Return of Fear: The 3 R’s
Spontaneous Recovery: The re-emergence of fear after a period of time.
Renewal: The reinstatement of fear when the context changes from the extinction environment.
Reinstatement: The return of fear following reminders of the aversive experiences, such as a brief reminder of the trauma.
Neural Basis for Fear Extinction
Brain Regions Involved:
Prefrontal Cortex: Central to extinction learning, including top-down suppression of emotional reactions.
Hippocampus: Related to contextual learning, linked to the renewal of fear.
Amygdala: Involved in fear learning and extinction processes.
Characteristics of Extinction Memory
Extinction memory requires the prefrontal cortex for regulation and learning of context-specific responses.
Influence of Context: The conditions in which training occurs versus testing back might lead to differences in fear levels.
Broader Relevance of Extinction Learning
Extinction is not limited to fear: Associations can also be extinguished beyond just fear conditioning (CS-UCS to CS-no UCS).
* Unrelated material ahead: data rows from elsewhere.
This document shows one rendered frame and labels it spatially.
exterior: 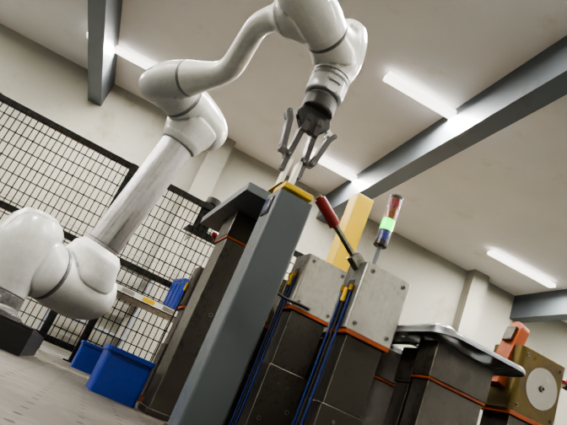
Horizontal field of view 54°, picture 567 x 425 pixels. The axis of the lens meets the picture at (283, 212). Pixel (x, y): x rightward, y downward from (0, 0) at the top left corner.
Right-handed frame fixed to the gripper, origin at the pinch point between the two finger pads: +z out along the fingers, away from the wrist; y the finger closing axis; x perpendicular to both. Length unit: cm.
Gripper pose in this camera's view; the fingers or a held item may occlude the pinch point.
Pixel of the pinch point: (288, 174)
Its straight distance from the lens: 120.1
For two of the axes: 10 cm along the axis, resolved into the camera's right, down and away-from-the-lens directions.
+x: -3.7, 2.0, 9.1
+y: 8.5, 4.6, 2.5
Three R’s Applicability: Similar mechanisms apply across various forms of associative learning, leading to practical applications in drug addiction and other areas.
PTSD and Fear Memory Dynamics
Concerns about Control: Factors in PTSD share characteristics with fear memory behavior, showcasing poor control over fear as a common element.
Neurobiological Markers in PTSD
Prefrontal Cortex Activity: A decrease in activity has been observed in PTSD patients during tasks involving traumatic imagery (Arch Gen Psychiatry, 2004).
Amygdala and PFC Relationship: Evidence suggests disrupted interactions between the amygdala and prefrontal cortex.
Hippocampal Volume: Studies indicate reduced hippocampal volume may contribute to memory issues in PTSD, with genetic vulnerabilities further complicating these aspects.
Treatments for PTSD
Goal of Treatment: To mitigate arousal and stress-related symptoms.
Pharmacological Treatments:
Antidepressants such as SSRIs and SNRIs.
Psychotherapeutic Approaches:
Cognitive Behavioral Therapy (CBT) which includes:
Cognitive interventions challenging anxiety-inducing beliefs.
Behavioral components promoting exposure and extinction.
Challenges: Effective therapies must address the three R’s (spontaneous recovery, renewal, reinstatement) since extinction results in a new memory that co-exists with the original fear memory.
Future Directions of Research
Continued Investigation: There's a need for comprehensive research into complex PTSD formulations and the neurobiology underlying these experiences (Nees, Witt, & Flor, 2018).